§ **EXERCISE AIM**
With the pictures left out, restate exactly the part below that opens with the line containing "trace: cardboard box;" and closes with the line containing "white trash can?".

§ **TASK INPUTS**
==*==

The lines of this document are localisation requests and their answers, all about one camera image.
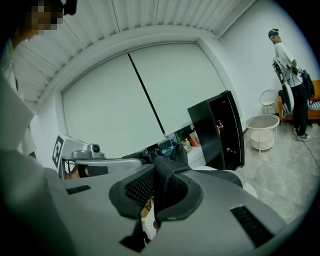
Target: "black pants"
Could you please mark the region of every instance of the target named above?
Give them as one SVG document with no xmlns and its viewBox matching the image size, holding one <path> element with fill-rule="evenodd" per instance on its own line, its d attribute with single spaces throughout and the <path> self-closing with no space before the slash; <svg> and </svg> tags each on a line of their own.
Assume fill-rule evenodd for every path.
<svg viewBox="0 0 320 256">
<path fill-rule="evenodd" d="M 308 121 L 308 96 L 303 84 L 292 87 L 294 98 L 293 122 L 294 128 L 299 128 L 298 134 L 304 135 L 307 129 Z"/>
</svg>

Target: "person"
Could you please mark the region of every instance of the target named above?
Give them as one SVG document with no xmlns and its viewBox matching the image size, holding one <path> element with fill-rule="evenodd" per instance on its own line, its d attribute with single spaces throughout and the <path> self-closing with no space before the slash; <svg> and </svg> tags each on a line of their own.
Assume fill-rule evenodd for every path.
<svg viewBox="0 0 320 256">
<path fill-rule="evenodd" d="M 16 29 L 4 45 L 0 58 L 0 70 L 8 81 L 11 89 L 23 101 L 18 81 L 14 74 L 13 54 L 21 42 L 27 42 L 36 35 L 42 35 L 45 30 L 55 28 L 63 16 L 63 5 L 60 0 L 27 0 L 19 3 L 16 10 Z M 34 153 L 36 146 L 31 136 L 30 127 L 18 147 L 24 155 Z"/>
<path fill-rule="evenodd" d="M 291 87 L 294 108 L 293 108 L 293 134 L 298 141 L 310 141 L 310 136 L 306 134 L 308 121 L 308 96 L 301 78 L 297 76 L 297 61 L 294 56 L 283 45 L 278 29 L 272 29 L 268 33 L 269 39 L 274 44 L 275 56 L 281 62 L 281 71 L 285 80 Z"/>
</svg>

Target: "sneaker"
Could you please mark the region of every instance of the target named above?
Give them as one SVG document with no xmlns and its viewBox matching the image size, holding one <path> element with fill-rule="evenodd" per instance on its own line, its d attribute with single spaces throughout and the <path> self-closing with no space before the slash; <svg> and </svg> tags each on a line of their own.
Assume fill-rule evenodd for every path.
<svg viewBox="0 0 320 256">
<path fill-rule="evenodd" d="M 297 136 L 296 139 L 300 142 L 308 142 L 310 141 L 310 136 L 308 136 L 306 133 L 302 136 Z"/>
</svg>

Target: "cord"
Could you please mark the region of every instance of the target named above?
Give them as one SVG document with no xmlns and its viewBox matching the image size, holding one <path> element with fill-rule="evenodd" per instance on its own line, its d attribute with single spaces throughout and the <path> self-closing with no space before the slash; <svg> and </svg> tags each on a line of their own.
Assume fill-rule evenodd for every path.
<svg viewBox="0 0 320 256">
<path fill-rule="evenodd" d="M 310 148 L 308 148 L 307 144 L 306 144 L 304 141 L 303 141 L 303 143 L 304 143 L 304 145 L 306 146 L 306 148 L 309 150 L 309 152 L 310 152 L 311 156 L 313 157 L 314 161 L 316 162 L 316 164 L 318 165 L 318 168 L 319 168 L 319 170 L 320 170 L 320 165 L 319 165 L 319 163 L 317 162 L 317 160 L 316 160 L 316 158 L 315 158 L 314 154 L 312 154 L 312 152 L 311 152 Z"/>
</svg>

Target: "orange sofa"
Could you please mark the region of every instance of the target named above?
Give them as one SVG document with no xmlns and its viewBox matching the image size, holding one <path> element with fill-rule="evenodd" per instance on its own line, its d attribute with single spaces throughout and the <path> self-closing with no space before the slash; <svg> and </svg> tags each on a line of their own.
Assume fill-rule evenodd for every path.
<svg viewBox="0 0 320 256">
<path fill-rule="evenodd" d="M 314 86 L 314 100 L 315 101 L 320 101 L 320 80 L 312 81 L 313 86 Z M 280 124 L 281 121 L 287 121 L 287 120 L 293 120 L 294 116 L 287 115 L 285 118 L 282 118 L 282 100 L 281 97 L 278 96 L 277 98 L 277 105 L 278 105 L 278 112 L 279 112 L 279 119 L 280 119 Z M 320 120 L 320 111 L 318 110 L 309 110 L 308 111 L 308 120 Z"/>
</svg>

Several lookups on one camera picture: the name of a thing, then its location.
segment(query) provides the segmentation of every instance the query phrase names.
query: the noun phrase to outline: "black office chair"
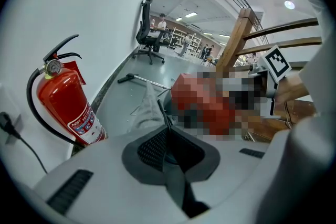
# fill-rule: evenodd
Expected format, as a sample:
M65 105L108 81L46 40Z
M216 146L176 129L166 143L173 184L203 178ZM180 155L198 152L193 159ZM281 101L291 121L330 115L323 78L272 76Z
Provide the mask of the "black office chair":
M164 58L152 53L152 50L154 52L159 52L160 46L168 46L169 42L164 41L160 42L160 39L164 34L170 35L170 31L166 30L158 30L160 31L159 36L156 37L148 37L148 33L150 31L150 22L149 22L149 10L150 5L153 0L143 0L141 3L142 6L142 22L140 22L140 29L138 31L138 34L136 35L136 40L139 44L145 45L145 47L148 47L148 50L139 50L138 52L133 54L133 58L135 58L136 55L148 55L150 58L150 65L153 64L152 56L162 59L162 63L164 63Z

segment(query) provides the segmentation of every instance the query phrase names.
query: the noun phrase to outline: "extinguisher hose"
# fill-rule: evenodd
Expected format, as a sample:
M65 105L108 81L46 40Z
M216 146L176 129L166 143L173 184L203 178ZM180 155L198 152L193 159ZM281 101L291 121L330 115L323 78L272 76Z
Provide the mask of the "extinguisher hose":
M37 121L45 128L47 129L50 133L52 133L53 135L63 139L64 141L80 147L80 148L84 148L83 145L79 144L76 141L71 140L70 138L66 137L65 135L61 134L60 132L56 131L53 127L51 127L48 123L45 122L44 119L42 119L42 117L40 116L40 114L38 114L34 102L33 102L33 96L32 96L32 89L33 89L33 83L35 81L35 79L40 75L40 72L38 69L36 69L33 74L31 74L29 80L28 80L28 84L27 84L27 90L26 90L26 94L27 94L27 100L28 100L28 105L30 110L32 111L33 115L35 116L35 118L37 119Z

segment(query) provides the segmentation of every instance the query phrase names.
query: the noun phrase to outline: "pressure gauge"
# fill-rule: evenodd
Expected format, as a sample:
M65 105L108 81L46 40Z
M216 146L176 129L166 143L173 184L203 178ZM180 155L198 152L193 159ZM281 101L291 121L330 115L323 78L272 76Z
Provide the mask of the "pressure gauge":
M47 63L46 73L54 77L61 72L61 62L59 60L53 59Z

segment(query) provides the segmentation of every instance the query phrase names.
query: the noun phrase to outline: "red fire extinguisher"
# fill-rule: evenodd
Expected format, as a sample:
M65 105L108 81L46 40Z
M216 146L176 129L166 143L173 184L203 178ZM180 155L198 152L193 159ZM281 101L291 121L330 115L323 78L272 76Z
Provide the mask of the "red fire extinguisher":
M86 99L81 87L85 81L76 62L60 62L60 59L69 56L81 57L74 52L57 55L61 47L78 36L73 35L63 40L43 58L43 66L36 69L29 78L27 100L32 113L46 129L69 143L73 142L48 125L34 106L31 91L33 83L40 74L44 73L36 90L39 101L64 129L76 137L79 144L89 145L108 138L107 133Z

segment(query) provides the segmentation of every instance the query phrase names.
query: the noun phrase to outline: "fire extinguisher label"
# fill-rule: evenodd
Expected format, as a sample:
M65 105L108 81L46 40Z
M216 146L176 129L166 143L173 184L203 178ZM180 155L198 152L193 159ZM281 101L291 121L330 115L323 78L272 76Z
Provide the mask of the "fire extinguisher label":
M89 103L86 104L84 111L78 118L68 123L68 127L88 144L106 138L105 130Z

==*==

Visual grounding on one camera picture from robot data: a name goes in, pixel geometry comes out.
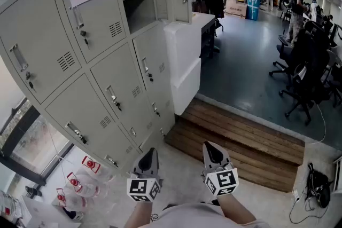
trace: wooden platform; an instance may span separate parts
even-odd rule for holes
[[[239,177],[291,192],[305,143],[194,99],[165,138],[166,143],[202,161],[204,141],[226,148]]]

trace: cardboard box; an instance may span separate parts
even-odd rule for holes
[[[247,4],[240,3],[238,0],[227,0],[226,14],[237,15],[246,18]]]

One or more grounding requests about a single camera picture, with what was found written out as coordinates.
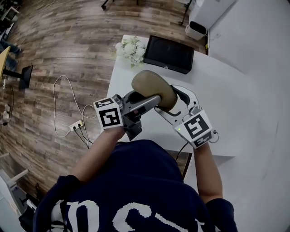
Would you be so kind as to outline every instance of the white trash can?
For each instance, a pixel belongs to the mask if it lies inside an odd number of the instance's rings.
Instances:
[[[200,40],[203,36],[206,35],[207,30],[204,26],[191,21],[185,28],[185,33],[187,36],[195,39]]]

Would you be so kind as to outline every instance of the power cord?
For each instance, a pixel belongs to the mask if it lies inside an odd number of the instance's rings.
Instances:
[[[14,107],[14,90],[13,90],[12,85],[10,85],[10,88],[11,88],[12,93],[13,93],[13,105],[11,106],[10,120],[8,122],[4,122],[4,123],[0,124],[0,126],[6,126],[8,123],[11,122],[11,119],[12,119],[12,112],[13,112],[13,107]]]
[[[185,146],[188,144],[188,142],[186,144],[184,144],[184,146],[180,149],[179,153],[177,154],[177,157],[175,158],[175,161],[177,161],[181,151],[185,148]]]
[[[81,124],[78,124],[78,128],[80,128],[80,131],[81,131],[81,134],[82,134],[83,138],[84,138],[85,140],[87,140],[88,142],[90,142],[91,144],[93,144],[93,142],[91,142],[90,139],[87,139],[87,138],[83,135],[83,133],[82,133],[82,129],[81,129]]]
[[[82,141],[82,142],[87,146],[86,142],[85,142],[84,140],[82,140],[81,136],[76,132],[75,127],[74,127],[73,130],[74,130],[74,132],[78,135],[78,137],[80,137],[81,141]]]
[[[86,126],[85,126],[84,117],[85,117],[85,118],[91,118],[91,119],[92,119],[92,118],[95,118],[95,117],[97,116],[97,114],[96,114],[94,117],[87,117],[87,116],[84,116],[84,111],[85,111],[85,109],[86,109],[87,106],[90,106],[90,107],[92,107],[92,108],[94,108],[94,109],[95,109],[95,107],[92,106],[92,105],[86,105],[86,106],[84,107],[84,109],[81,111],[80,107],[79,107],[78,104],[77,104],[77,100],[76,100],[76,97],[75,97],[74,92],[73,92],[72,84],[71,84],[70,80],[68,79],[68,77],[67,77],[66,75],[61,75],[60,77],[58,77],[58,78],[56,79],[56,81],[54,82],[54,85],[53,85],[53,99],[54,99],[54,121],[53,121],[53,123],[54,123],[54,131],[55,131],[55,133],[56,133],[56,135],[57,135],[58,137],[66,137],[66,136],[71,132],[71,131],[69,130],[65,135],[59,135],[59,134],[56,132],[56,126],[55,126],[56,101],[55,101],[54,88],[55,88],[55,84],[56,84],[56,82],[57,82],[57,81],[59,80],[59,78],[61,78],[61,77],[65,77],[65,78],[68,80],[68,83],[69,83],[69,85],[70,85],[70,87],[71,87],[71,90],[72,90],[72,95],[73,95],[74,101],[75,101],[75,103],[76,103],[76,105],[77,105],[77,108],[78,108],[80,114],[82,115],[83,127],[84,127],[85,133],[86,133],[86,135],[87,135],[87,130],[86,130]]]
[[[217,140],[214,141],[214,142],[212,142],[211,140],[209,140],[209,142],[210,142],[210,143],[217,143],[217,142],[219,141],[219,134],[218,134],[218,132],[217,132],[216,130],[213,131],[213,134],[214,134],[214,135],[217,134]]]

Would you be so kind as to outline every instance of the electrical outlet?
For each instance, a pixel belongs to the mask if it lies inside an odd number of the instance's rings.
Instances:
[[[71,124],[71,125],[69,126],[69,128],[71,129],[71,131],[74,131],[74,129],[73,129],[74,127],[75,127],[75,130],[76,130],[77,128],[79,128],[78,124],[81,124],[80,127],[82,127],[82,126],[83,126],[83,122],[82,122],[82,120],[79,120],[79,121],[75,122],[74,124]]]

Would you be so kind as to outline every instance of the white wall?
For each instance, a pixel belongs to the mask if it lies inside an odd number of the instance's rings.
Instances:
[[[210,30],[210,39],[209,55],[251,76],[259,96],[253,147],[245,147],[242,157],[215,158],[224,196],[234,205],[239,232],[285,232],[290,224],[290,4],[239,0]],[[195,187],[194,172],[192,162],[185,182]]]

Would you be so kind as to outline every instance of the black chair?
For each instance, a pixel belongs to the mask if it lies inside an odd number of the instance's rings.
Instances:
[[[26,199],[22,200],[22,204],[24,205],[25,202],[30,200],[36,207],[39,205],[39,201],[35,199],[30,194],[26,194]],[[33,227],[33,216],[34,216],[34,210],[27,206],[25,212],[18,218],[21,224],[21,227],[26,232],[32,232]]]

==*==

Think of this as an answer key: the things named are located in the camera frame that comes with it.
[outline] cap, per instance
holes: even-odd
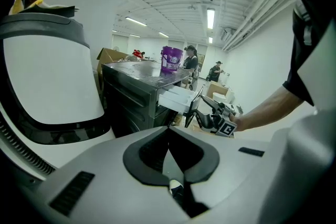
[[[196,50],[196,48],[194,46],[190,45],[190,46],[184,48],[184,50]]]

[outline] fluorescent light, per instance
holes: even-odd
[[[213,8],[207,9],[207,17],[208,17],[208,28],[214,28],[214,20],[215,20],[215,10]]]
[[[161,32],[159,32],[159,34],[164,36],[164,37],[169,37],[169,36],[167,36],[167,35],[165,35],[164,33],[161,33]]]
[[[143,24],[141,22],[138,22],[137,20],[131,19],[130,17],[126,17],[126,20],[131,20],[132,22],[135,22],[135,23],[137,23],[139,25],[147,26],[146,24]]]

==*==

§ **RESULT BELOW**
trace: cardboard box; an instance may span separate parts
even-odd rule for holes
[[[247,4],[240,3],[238,0],[227,0],[226,14],[237,15],[246,18]]]

One or more grounding requests about a single camera picture, with what was found written out as coordinates.
Would you be so kind as to outline every instance of the white trash can?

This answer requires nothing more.